Le Conseil de la paix de Trump toujours sans financement
Le « Conseil de la paix » créé par Donald Trump pour superviser la reconstruction de Gaza est confronté à des problèmes juridiques et ne dispose d'aucun financement officiel, cinq mois après son lancement. Selon une source proche du dossier citée par l'AFP, malgré des promesses atteignant des milliards de dollars, le conseil n'a pas reçu le moindre dollar de financement officiel.
Créé en janvier par le président américain, qui est censé le diriger personnellement même après son départ de la Maison Blanche, le Conseil de la paix devait gérer un fonds administré par la Banque mondiale et approuvé par l'ONU. Ce fonds, destiné à la phase de reconstruction et de développement qui n'a pas encore débuté, n'a pas été alimenté. Au lieu de cela, le conseil a reçu des dons directement sur un compte à la banque JP Morgan, a déclaré le porte-parole du conseil au Financial Times.
Un forum boudé par les grandes nations européennes
Donald Trump a imaginé ce comité pour le territoire côtier palestinien, où Israël et le Hamas ont conclu un cessez-le-feu en octobre, soutenu par les États-Unis.

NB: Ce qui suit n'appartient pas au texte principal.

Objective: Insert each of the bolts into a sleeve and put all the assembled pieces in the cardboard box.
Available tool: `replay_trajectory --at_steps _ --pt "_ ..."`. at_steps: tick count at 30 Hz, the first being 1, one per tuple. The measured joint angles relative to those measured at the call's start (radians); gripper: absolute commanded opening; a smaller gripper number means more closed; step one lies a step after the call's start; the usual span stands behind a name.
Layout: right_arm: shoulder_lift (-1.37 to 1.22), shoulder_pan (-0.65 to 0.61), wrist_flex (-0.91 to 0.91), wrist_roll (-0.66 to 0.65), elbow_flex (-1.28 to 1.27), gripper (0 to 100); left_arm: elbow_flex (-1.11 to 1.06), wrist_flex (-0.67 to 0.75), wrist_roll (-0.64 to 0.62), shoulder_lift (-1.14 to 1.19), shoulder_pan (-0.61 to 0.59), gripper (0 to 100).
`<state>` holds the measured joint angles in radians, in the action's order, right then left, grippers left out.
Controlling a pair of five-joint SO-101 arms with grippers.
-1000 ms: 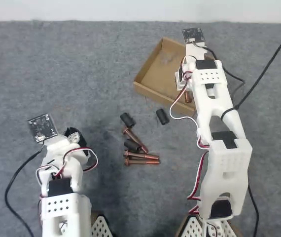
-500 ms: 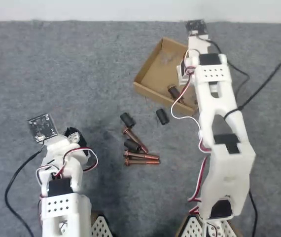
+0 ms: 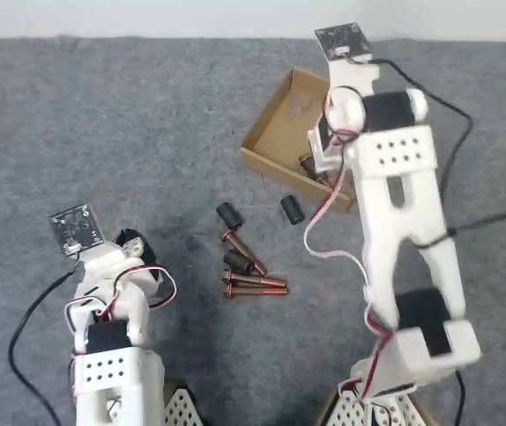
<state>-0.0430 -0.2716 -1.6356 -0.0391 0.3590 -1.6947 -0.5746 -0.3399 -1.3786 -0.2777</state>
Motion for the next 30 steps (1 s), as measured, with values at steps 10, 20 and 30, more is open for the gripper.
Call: replay_trajectory --at_steps 10,20,30 --pt "0.207 -0.043 0.048 -0.155 -0.388 0.6 0.000 0.000 0.000 0.000 0.000 1" --pt "0.209 -0.071 0.298 -0.244 -0.638 3.5 0.000 0.000 0.000 0.000 0.000 1" --pt "0.003 -0.132 0.350 -0.247 -0.580 7.4 0.000 0.000 0.000 0.000 0.000 1"
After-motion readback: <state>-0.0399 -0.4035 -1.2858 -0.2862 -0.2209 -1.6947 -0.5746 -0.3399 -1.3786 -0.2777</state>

L'entrée est fixée à un milliard de dollars pour un siège permanent. Cependant, les grandes nations européennes boycottent ce forum, qui accorde une large place aux partenaires historiques des États-Unis au Moyen-Orient, aux alliés idéologiques de Trump et aux petits pays cherchant à attirer son attention.
Le président indonésien Prabowo Subianto a récemment exclu que son pays paie le milliard de dollars réclamé. De petits versements ont permis de payer notamment le bureau du Haut représentant Nikolaï Mladenov, selon le Financial Times. Les Émirats arabes unis ont accordé 100 millions de dollars pour former une nouvelle force de police à Gaza, mais ces fonds sont gelés.
Des besoins de reconstruction colossaux
En avril, les Nations unies et l'Union européenne ont évalué à 71,4 milliards de dollars (61,3 milliards d'euros) les besoins de reconstruction pour les dix prochaines années à Gaza, selon une étude menée avec la Banque mondiale. Nikolaï Mladenov a mis en garde contre le risque que le « statu quo » actuel, basé sur un cessez-le-feu imparfait dans un territoire divisé et ravagé, devienne « permanent ».